## [DIRECTIONS FOR THIS TASK]
The lines from the top of the material through the line with "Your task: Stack" are to be set down exactly. Leave the pictures out.

## [MATERIAL FOR THIS TASK]

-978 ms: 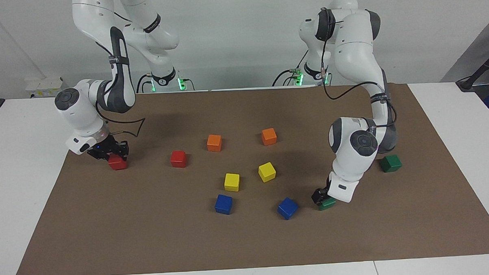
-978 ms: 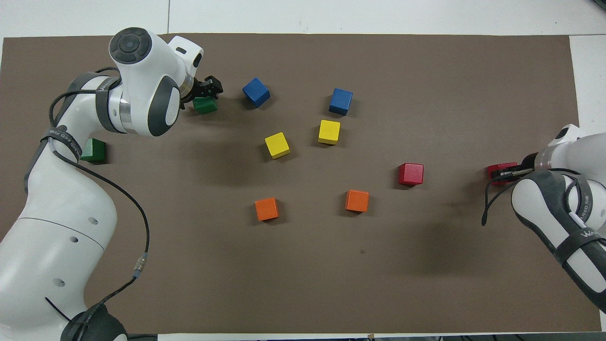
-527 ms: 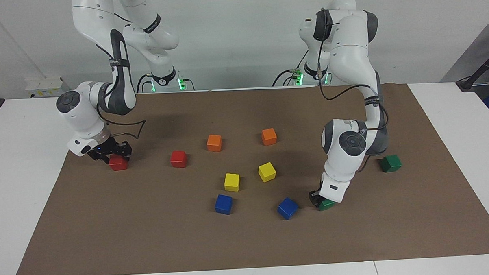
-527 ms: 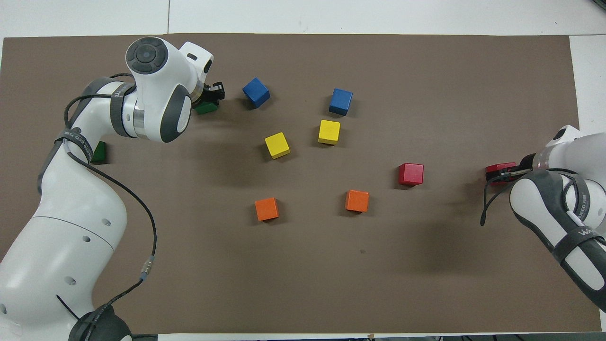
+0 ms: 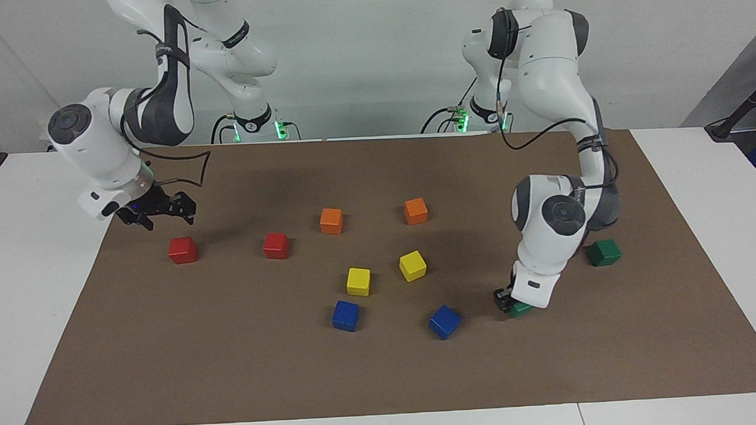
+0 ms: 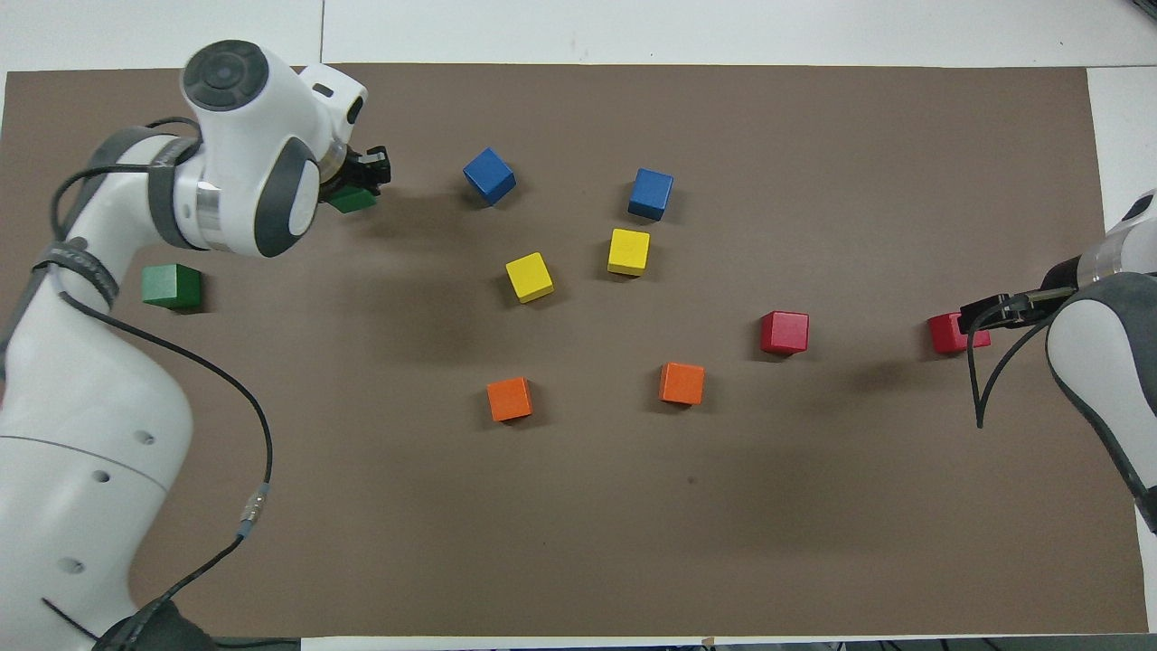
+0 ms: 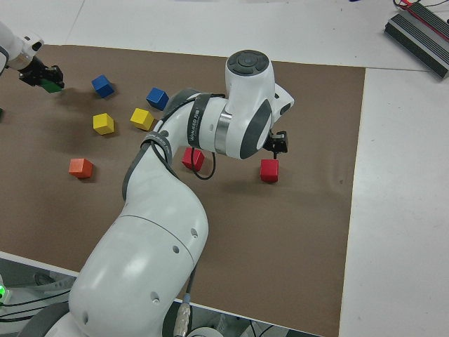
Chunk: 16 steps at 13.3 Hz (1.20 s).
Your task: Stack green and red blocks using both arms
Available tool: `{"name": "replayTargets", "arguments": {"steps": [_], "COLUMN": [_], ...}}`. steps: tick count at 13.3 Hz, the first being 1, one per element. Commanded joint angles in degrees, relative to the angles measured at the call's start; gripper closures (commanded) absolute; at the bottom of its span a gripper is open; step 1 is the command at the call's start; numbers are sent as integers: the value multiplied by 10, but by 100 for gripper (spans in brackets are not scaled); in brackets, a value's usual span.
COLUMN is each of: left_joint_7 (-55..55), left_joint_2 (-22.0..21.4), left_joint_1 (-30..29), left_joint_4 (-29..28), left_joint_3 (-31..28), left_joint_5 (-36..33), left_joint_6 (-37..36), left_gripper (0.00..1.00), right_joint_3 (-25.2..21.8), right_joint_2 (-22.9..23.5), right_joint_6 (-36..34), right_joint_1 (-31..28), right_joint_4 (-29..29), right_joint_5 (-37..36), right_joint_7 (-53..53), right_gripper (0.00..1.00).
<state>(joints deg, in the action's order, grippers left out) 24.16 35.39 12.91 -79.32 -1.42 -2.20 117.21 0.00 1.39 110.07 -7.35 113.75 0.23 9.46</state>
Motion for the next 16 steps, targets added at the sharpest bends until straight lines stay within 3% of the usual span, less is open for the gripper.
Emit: {"name": "replayTargets", "arguments": {"steps": [1,3,5,7,10,16], "left_joint_7": [-132,-238,-309,-333,-347,-395], "left_joint_2": [-93,-130,-145,-166,-182,-184], "left_joint_1": [-72,-124,-171,-188,-193,-215], "left_joint_4": [-53,-89,-125,-186,-266,-289], "left_joint_3": [4,4,4,4,4,4], "left_joint_5": [-5,-5,-5,-5,-5,11], "left_joint_6": [-82,-90,-75,-18,48,67], "left_gripper": [100,100,100,100,100,100], "right_joint_3": [3,3,5,6,6,6], "right_joint_2": [20,21,27,27,33,38], "right_joint_6": [-42,-7,38,78,89,177], "right_joint_1": [67,122,141,149,163,186], "right_joint_4": [-56,-39,-9,30,41,99], "right_joint_5": [-5,-4,2,5,6,18], "right_joint_7": [-131,-236,-275,-300,-359,-384], "right_gripper": [0,0,0,0,0,1]}}
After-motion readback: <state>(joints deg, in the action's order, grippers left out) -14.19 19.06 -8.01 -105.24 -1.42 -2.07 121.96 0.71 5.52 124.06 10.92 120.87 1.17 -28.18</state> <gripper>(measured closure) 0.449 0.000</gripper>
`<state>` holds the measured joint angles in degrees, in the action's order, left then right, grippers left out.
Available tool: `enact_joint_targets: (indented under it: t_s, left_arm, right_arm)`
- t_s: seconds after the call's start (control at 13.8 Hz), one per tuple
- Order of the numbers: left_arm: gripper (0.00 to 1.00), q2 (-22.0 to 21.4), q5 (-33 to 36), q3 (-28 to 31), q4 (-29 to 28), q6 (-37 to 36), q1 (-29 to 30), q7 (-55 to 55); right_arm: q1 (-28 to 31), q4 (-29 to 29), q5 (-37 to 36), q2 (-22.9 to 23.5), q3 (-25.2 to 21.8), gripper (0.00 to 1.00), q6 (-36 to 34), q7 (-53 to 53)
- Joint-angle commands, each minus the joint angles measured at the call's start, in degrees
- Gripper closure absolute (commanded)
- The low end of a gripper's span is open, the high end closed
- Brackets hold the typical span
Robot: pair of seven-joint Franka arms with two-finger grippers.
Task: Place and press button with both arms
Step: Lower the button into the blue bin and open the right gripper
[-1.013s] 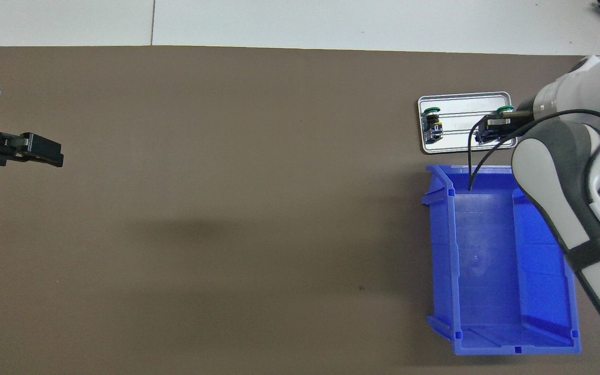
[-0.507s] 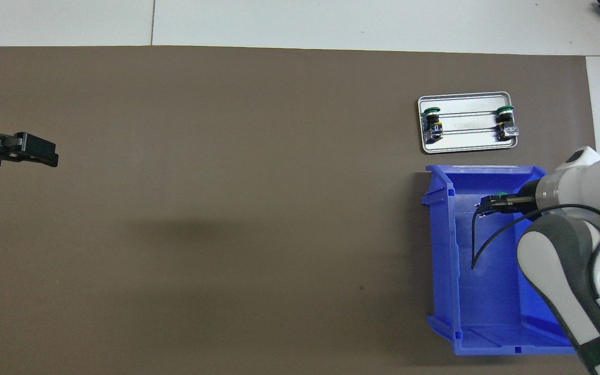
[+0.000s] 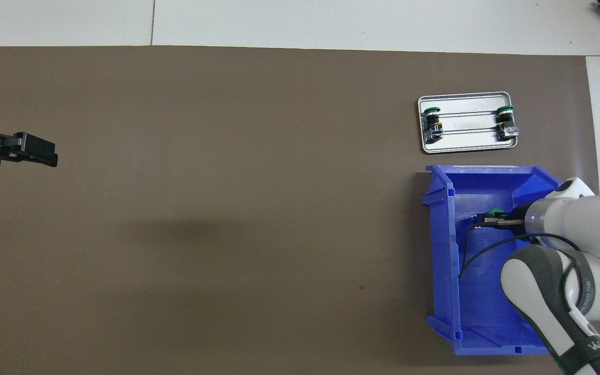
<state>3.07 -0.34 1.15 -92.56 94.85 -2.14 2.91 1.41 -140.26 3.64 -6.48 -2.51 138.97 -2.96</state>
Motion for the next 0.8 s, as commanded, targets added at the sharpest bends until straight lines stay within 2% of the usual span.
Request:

## [REPLY TO THE EXERCISE]
-978 ms: 
-978 ms: 
-527 ms: 
-527 ms: 
+0 ms: 
+0 ms: 
+0 ms: 
Chunk: 16 steps at 13.3 Hz (1.20 s).
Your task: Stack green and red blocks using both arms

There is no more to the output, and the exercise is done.